* TASK *
For this exercise, output exactly the lines from the opening line of the listing through the line with "Mark the white cable duct.", skipping pictures.

********

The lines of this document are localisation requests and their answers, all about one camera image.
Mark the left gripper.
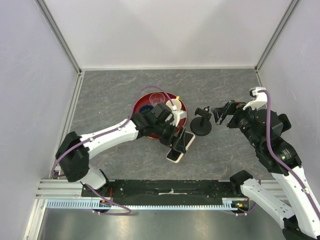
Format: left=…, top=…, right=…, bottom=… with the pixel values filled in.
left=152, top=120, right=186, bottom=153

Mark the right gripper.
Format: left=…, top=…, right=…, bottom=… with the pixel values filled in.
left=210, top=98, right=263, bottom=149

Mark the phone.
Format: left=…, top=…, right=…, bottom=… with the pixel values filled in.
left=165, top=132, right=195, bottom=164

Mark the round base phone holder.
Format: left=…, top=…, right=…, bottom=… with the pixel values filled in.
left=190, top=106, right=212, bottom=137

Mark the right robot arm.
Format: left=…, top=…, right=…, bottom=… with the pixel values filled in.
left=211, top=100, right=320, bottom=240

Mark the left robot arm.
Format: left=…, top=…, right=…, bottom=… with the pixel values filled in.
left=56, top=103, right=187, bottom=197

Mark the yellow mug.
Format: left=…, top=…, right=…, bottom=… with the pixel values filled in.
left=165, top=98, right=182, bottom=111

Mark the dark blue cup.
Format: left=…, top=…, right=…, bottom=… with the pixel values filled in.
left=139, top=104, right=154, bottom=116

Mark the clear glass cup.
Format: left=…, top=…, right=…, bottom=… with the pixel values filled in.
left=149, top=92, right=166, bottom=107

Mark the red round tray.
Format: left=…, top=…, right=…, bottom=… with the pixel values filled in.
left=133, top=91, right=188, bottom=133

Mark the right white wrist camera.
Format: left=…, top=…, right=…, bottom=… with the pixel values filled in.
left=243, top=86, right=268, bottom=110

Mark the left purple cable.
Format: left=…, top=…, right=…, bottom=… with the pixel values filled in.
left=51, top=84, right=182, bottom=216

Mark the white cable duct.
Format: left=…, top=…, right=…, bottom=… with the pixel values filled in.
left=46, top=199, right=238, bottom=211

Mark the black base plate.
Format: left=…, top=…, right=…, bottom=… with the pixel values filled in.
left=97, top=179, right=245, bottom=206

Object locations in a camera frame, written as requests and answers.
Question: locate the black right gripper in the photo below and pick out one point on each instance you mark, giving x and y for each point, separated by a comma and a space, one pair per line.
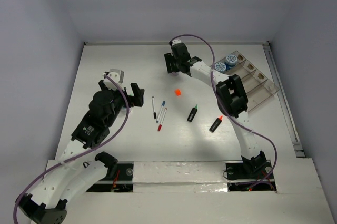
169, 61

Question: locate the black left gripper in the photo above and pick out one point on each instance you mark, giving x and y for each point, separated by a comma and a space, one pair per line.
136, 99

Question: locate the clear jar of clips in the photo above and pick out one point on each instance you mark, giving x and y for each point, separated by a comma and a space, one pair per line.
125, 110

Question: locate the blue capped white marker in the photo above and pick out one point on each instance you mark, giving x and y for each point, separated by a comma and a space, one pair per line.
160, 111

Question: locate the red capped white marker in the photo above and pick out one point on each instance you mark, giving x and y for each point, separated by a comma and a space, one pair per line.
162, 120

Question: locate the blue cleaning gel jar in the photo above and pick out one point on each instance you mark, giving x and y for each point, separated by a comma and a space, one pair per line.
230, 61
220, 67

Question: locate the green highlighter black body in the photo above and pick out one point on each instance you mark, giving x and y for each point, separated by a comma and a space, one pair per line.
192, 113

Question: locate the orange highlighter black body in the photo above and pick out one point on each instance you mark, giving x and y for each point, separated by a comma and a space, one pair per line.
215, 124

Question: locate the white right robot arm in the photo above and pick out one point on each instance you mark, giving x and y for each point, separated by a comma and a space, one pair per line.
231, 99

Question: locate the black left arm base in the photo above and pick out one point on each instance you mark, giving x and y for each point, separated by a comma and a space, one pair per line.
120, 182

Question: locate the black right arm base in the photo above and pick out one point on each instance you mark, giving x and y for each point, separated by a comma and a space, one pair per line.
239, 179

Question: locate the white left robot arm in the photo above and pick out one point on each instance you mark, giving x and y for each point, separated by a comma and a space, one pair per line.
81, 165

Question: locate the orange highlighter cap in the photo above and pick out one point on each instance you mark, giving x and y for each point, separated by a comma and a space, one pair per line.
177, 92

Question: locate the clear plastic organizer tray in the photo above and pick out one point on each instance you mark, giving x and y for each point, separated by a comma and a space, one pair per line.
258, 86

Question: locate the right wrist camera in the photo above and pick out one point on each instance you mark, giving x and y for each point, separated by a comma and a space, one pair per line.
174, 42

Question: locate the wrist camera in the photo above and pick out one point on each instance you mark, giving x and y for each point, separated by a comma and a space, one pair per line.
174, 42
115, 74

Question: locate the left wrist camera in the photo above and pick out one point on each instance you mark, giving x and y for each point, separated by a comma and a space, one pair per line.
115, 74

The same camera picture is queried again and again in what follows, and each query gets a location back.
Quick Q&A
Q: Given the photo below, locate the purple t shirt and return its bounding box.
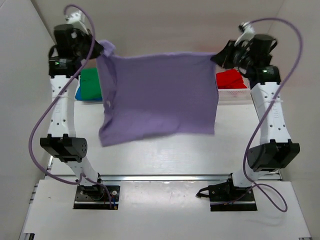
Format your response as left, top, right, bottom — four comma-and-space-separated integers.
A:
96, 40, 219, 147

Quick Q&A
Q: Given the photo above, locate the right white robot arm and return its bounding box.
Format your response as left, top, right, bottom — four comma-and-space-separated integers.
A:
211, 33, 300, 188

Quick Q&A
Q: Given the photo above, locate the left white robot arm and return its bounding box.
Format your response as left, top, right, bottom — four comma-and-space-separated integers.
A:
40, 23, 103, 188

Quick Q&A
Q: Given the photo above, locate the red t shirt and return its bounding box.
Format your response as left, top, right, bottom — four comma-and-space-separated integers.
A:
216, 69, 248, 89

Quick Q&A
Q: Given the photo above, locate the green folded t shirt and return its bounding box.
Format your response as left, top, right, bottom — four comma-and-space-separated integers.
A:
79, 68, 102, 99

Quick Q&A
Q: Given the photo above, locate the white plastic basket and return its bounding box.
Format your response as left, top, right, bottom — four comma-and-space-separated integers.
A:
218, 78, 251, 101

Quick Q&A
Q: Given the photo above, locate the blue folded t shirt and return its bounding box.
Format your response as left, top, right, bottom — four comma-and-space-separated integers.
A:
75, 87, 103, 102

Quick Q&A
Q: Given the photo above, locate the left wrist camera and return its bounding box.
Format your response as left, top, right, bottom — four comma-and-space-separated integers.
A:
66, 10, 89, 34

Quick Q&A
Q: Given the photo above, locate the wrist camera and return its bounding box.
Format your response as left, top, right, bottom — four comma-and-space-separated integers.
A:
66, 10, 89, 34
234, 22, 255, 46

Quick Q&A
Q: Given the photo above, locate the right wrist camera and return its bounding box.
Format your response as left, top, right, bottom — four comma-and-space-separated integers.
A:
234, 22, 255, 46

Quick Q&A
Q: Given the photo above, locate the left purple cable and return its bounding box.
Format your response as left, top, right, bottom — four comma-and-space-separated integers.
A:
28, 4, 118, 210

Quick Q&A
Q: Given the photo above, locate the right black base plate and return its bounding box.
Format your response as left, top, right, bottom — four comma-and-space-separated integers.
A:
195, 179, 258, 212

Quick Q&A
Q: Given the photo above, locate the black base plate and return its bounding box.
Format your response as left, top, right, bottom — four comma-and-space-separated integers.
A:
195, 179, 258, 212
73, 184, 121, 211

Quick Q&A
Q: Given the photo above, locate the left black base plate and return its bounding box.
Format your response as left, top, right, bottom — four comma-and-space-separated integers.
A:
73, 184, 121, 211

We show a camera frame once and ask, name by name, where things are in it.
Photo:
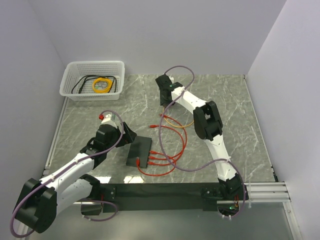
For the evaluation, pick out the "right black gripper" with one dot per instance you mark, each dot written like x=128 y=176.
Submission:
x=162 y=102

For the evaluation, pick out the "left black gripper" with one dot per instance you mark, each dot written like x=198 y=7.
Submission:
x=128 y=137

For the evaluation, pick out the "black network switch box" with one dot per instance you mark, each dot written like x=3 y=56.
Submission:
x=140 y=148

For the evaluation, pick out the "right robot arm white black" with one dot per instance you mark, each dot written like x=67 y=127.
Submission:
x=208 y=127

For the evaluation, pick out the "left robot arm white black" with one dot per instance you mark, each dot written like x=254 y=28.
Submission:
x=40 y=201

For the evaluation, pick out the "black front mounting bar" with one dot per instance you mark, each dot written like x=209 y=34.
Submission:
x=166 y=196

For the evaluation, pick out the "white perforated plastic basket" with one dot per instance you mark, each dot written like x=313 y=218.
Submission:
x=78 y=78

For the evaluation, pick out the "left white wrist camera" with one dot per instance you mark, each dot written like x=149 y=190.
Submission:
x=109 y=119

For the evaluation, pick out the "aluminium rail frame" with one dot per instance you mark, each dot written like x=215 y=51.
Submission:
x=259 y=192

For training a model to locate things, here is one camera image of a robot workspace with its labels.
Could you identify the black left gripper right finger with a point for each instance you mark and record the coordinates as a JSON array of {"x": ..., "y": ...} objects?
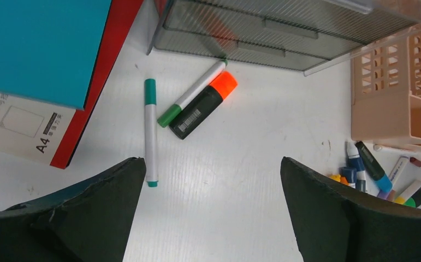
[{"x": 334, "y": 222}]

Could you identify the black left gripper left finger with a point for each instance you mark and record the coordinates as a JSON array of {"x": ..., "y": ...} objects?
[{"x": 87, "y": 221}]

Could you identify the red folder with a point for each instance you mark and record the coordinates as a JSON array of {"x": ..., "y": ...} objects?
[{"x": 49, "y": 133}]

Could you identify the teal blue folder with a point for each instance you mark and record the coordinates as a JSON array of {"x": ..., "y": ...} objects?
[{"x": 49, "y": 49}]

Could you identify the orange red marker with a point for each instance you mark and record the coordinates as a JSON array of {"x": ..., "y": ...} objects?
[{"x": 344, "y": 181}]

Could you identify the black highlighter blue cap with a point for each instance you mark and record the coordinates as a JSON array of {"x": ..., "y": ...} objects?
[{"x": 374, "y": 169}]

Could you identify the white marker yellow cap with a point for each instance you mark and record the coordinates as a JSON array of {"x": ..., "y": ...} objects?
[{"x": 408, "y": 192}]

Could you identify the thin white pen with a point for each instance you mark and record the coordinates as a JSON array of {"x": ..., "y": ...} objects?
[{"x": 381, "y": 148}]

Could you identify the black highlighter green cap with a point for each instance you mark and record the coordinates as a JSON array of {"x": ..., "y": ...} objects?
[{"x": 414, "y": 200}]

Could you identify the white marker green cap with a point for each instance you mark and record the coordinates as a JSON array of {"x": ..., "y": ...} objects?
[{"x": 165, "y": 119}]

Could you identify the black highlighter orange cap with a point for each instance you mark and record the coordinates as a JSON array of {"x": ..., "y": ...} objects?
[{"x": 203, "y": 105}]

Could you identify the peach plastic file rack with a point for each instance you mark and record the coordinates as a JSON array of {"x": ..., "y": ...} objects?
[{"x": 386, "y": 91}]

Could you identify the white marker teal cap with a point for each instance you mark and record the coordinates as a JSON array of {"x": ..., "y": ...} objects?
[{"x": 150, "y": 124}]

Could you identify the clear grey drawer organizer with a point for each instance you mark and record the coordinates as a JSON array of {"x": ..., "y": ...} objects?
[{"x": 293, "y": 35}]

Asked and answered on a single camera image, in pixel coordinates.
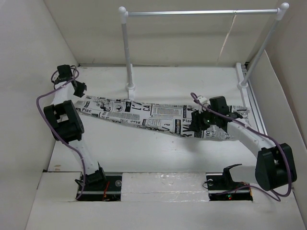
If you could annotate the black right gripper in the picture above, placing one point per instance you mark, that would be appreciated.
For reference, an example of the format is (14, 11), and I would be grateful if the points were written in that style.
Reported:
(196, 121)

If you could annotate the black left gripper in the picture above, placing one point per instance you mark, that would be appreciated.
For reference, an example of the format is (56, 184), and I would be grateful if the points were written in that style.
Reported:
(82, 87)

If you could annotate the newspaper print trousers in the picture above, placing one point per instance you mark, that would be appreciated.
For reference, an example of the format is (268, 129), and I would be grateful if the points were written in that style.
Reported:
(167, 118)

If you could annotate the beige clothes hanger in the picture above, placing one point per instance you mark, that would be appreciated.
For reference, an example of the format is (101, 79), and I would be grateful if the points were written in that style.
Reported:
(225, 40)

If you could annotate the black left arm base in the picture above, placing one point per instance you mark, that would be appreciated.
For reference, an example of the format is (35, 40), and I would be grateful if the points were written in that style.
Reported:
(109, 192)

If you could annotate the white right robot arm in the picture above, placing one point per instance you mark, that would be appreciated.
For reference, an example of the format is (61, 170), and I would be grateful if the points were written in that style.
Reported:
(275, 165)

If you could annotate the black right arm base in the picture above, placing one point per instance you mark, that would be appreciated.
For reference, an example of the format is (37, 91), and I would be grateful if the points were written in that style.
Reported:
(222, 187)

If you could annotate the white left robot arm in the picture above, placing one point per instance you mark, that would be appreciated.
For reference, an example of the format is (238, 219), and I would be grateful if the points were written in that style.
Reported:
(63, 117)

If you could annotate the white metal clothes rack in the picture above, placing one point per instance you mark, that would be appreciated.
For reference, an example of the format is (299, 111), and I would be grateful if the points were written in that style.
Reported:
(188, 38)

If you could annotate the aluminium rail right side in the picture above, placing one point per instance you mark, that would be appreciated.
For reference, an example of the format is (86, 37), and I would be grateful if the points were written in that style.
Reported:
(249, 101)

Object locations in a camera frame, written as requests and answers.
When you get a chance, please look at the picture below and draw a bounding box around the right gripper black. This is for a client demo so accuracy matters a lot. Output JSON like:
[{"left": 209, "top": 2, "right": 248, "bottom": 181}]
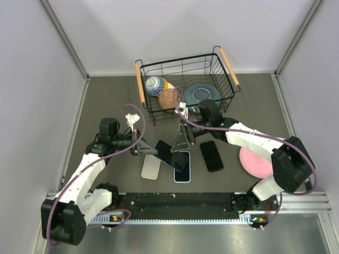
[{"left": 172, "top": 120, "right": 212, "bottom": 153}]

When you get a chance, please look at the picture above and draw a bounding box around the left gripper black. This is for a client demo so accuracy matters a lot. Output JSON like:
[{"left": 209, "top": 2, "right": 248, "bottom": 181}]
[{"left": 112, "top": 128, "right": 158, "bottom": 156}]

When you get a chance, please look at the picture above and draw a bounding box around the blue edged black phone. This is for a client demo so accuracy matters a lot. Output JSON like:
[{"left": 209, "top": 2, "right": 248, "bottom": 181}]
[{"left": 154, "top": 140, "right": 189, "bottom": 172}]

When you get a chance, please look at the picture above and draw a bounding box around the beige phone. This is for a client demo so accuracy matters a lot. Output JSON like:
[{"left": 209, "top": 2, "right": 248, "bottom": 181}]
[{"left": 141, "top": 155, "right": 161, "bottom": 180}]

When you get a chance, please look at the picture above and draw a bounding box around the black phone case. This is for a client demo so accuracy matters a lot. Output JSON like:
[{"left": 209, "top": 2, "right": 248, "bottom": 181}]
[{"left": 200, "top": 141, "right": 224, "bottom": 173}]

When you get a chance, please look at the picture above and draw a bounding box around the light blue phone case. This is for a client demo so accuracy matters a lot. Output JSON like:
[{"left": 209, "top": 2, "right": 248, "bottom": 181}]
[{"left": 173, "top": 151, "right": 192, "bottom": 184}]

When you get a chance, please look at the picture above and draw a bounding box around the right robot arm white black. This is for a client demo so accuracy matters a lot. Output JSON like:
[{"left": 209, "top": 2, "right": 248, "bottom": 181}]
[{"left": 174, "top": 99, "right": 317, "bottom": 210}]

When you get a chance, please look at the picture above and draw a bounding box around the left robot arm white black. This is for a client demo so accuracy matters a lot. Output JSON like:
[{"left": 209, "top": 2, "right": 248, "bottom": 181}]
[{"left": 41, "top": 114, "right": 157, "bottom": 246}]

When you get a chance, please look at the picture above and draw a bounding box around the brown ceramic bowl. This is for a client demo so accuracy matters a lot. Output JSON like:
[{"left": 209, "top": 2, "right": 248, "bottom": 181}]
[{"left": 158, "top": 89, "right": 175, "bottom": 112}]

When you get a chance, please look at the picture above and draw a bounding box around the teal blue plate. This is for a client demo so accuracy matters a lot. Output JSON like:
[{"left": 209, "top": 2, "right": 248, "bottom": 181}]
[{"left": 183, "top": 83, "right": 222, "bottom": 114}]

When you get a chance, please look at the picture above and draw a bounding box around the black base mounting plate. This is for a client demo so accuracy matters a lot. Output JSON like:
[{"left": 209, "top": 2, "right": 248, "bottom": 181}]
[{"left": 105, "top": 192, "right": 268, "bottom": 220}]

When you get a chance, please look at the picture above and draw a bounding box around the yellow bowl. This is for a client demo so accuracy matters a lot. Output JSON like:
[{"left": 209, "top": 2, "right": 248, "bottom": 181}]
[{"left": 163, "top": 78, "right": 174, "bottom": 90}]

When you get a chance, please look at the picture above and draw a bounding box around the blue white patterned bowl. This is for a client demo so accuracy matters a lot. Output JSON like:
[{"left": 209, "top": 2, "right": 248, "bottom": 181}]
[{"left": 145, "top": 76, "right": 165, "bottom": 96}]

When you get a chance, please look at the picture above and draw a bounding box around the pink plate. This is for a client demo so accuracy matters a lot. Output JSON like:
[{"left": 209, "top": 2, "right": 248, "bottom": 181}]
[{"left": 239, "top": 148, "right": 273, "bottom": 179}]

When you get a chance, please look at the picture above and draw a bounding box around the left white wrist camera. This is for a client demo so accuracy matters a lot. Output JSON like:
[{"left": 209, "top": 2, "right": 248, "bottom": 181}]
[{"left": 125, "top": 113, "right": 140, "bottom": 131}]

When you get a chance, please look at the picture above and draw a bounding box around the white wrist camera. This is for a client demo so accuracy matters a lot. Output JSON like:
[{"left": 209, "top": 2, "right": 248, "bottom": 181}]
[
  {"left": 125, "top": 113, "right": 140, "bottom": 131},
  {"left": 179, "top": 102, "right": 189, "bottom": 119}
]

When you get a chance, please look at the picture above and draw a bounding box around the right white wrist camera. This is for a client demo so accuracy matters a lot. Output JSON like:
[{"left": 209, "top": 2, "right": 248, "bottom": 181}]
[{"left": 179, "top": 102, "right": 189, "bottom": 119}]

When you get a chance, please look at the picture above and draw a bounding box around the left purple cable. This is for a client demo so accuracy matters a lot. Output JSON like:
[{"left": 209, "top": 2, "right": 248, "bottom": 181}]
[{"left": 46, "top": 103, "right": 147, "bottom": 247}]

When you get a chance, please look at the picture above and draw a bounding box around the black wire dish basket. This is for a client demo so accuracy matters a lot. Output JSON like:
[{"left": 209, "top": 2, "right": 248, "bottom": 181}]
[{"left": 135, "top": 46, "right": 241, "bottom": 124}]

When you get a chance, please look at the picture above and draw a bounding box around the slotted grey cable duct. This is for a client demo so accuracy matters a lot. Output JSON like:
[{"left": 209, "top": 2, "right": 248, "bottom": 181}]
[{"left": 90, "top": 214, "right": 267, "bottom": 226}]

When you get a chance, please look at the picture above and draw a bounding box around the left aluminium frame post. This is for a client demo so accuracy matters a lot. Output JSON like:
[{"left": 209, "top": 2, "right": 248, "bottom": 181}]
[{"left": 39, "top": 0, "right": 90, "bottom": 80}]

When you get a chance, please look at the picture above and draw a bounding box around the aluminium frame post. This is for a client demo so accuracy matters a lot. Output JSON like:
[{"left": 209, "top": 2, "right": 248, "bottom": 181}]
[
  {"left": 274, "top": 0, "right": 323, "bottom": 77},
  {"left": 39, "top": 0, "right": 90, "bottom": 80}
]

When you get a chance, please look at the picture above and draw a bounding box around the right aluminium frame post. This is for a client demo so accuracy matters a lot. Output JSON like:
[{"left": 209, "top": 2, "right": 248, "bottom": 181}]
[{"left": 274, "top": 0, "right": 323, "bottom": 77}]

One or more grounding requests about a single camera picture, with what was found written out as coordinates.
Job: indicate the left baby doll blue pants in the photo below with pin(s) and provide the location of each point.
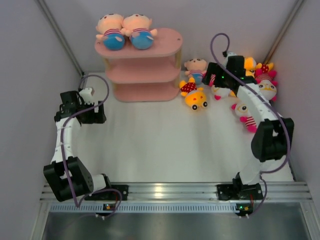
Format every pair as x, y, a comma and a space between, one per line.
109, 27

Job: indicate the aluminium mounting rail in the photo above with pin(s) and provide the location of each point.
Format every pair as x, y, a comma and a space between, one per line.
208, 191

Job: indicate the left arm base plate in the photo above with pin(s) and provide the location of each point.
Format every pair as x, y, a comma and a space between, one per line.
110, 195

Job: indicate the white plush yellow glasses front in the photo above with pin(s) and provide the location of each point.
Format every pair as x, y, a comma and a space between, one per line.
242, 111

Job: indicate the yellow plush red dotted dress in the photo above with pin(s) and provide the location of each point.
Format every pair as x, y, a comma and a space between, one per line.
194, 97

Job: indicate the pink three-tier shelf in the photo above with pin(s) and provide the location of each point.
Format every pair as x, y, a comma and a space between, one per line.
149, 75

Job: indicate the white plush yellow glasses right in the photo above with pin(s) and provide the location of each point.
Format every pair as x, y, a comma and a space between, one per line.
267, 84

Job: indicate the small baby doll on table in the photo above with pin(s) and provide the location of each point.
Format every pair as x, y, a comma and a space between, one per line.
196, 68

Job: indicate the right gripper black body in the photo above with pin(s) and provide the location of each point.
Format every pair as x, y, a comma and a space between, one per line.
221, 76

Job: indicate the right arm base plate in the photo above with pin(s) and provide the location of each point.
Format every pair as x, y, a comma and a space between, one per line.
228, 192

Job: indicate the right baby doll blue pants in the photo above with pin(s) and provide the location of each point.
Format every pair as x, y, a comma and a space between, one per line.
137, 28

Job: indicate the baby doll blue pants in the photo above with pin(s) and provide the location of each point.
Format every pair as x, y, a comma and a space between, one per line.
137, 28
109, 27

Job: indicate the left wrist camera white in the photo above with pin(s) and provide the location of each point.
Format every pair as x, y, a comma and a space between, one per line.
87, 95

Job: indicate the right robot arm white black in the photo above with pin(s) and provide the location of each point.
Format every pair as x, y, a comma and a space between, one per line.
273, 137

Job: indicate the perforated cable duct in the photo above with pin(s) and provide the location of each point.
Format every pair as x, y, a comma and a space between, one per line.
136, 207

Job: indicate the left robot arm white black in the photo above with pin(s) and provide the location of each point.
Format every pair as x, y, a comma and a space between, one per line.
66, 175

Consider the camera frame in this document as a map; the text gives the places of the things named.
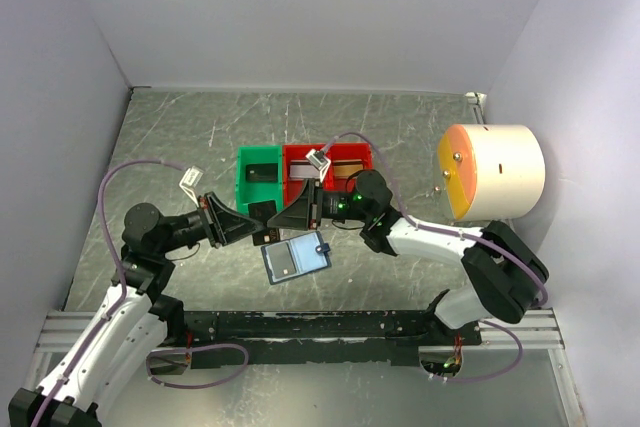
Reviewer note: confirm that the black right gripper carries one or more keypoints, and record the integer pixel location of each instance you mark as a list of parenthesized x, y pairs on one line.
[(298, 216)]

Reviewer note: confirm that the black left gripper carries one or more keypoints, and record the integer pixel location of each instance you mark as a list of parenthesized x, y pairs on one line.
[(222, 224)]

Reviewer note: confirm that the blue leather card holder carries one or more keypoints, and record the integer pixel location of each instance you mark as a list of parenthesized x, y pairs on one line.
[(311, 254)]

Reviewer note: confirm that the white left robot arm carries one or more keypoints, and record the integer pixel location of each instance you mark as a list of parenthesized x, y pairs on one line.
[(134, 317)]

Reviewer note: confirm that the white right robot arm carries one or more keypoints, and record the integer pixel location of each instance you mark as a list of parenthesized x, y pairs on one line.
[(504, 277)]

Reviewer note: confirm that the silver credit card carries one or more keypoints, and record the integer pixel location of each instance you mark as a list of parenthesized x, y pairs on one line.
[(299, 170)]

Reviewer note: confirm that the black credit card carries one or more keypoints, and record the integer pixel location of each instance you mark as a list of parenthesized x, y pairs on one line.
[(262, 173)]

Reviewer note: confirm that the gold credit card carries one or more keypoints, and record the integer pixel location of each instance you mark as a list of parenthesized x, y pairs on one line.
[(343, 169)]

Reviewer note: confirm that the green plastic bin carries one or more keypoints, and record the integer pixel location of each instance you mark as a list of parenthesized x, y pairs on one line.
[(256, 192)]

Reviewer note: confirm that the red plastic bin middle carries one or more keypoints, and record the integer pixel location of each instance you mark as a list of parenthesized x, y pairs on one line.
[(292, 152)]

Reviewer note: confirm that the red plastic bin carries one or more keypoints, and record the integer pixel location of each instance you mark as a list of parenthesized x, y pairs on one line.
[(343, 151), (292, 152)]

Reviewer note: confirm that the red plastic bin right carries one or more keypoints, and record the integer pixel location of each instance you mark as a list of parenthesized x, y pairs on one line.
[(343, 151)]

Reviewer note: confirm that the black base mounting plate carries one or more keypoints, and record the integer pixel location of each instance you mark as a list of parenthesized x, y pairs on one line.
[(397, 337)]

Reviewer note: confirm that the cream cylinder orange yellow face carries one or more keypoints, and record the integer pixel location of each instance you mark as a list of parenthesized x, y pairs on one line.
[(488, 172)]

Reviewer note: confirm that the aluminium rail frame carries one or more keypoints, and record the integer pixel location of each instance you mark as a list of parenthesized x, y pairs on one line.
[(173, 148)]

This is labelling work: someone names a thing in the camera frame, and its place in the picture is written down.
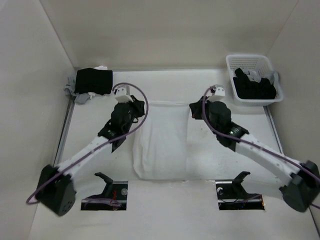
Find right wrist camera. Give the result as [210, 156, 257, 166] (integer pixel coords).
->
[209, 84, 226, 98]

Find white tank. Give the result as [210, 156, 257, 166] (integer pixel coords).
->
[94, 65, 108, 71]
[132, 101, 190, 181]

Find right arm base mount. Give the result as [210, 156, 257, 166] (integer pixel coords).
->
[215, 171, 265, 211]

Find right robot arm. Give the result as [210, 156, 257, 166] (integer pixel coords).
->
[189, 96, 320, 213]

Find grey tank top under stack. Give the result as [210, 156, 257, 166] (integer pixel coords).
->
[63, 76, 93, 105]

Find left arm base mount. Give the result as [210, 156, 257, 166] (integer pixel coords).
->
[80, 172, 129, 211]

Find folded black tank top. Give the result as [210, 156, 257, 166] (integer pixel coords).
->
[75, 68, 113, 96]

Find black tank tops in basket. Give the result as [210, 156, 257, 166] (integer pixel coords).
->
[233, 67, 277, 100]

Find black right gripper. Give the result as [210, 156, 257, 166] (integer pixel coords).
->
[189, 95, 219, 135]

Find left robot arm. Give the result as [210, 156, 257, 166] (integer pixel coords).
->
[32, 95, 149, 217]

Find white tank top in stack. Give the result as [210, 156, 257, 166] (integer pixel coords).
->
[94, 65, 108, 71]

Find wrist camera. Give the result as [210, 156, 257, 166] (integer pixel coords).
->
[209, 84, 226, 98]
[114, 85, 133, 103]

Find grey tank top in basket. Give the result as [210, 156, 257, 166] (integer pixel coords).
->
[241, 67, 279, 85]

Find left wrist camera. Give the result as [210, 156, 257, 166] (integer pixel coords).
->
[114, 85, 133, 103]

********

* SOLUTION *
The lines of this document are localisation requests and their answers, all about one camera image.
Mark the left gripper.
Format: left=…, top=…, right=…, bottom=… with the pixel values filled in.
left=152, top=120, right=186, bottom=153

Mark the right gripper.
Format: left=…, top=…, right=…, bottom=… with the pixel values filled in.
left=210, top=98, right=263, bottom=149

Mark the phone.
Format: left=…, top=…, right=…, bottom=… with the pixel values filled in.
left=165, top=132, right=195, bottom=164

Mark the round base phone holder.
Format: left=…, top=…, right=…, bottom=… with the pixel values filled in.
left=190, top=106, right=212, bottom=137

Mark the right robot arm.
Format: left=…, top=…, right=…, bottom=… with the pixel values filled in.
left=211, top=100, right=320, bottom=240

Mark the left robot arm.
Format: left=…, top=…, right=…, bottom=… with the pixel values filled in.
left=56, top=103, right=187, bottom=197

Mark the yellow mug.
Format: left=…, top=…, right=…, bottom=… with the pixel values filled in.
left=165, top=98, right=182, bottom=111

Mark the dark blue cup.
Format: left=…, top=…, right=…, bottom=… with the pixel values filled in.
left=139, top=104, right=154, bottom=116

Mark the clear glass cup.
Format: left=…, top=…, right=…, bottom=… with the pixel values filled in.
left=149, top=92, right=166, bottom=107

Mark the red round tray.
Format: left=…, top=…, right=…, bottom=… with the pixel values filled in.
left=133, top=91, right=188, bottom=133

Mark the right white wrist camera.
Format: left=…, top=…, right=…, bottom=… with the pixel values filled in.
left=243, top=86, right=268, bottom=110

Mark the left purple cable.
Format: left=…, top=…, right=…, bottom=… with the pixel values filled in.
left=51, top=84, right=182, bottom=216

Mark the white cable duct.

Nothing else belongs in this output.